When children are small, their prefrontal cortexes are barely developed. The prefrontal cortex regulates impulses and is in charge of planning. So, as the parent of a toddler, you’re interacting with a small creature who has no self-control, can’t imagine a future, and lives in the permanent present.”

The article goes on to explain how you’ll often disappoint your young Buddha as the adult world has places to go and people to see and you are expected to be on time. I’m not worried about any of that. I’m thinking:

This explains why A works a spoon through cottage cheese like she is trying to solve it, rather than eat it.

We have all attended enough yoga classes, watched enough Oprah, or read enough Eckhart Tolle in this decade to know that the present moment is a good place to be.

The Buddha said, “Do not dwell in the past, do not dream of the future, concentrate the mind on the present moment.” Certainly, being present is the main thing I know about how to live happily and be a good parent.

But I have not been doing a good job of this lately.

A is having fun and I am not because I am operating under the expectation that I will accomplish something adult with my day – something saner, more appreciated, and with better pay. But most likely, I wont, and so I feel unhappy.

For example, I am good at the work of parenting (a lot of my time is spent preparing food and cleaning up) but I do not play with my daughter as often as I could.

I don’t play because I don’t recognize what A is doing as play. She opens drawers to fish for objects. She flicks light switches on and off. She tears things off shelves. She asks for snacks and then throws them on the floor. She pulls the dog’s tail. She grabs whatever she can reach off of the counter.

I never wanted to be that parent constantly saying no! And don’t do that! And stop stop stop! But baby A spends a lot of the day doing the wrong thing. It is also true that these naughty behaviors are her trying to get my attention. For better or worse, the good times come when I do almost nothing except watch her unfold.

The same spontaneous, daring, curious qualities that make raising this child difficult are the same things that make it fun. The other day a box store’s background music caught her fancy so she threw up her arms and started pulsing like Katy Perry. One moment you’re pushing a cart and looking for a shower caddy and the next moment you’re raising the roof. Thats my baby.

Why does her present moment look like so much fun while mine feels like such a struggle? Why am I feeling bonkers while she is on a spiritual quest? Oh, right. We are both on a spiritual quest.

Some of my chore-ing needs to be done. Actually it all needs to get done, and with our slow progress there is good reason for me to keep working. But in part my busy-ness is about my wanting to finish something today – even if it is just a pile of dishes.

The unwritten part of presence, is that it involves a lot of not doing what I want to do. Or what I thought I was going to do. And it is very often uncomfortable. Nothing pushes a person toward spiritual growth so extremely as adversity.

As long as I’m trapped in a permanent present, I might as well have a little more of what she’s having.

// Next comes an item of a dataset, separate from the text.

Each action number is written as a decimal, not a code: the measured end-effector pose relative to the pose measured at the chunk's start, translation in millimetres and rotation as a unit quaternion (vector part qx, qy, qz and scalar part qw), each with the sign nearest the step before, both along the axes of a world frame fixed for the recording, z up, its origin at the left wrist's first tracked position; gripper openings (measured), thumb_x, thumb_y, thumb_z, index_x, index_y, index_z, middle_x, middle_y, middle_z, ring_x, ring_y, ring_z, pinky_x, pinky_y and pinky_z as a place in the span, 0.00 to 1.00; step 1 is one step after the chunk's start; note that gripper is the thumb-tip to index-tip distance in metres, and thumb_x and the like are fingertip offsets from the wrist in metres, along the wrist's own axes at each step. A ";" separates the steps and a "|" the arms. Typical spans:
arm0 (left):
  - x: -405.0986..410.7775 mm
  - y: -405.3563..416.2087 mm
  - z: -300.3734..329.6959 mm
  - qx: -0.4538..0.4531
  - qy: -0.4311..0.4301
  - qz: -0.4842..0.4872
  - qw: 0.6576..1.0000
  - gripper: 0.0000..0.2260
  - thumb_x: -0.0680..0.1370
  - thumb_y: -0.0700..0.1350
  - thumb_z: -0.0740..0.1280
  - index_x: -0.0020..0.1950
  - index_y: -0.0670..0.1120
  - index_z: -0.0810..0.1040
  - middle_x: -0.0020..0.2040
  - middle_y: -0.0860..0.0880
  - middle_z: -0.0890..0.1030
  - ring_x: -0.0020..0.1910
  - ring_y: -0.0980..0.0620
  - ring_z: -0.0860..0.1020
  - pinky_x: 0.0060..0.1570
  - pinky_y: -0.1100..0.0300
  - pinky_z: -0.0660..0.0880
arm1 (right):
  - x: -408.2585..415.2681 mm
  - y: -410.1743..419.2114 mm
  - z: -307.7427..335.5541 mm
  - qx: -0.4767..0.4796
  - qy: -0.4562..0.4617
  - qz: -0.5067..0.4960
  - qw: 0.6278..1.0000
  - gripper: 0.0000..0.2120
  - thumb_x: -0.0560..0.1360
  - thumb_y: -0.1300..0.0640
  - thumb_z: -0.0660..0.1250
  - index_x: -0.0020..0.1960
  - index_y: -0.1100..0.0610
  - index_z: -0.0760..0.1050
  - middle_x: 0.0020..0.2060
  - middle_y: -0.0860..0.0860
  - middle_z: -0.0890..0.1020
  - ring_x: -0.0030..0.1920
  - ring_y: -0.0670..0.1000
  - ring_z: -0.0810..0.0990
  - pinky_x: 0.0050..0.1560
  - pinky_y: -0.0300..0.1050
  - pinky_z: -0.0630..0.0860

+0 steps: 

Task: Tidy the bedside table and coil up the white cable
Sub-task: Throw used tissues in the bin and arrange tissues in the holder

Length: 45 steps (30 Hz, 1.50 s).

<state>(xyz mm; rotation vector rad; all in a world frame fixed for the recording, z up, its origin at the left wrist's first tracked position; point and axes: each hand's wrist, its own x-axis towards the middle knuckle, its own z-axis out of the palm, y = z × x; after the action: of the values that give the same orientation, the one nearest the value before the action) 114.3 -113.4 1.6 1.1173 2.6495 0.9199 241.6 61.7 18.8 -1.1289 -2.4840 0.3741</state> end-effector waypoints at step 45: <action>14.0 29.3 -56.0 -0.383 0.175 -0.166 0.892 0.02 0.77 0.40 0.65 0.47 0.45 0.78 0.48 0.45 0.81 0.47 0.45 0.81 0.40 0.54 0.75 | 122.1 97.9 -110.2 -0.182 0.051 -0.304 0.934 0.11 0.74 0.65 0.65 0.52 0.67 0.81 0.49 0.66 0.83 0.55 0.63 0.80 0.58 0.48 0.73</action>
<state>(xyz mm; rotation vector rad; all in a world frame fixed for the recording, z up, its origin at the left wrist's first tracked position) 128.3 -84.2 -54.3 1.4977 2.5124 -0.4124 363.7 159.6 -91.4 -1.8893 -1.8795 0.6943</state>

Tonight we are ready for bed a little early so I pull out these wind-up cars. You know the type – roll them back and forth a few times and they’ll race forward under their own power. I am doing this because I don’t want to fight a not-quite-tired kid to sleep. I run them; A retrieves them. Back and forth, back and forth.

But then the purple pick-up really takes off. It zips across the kitchen and runs smack into the wall on the other side of the house. I laugh out loud. A hoots and claps her hands.

For a moment I am not responsible-mommy-ing anymore: I am up past bedtime and having fun.

Her need for love does not shame her

I started this blog in early 2018 when my daughter was already eight months old. Lately I’ve been trying to write a little bit about who she and I were together in those first blissed-out, mama-fog, fourth trimester months before she went mobile and my happy stay-home parenthood got served up with a daily side of bonkers.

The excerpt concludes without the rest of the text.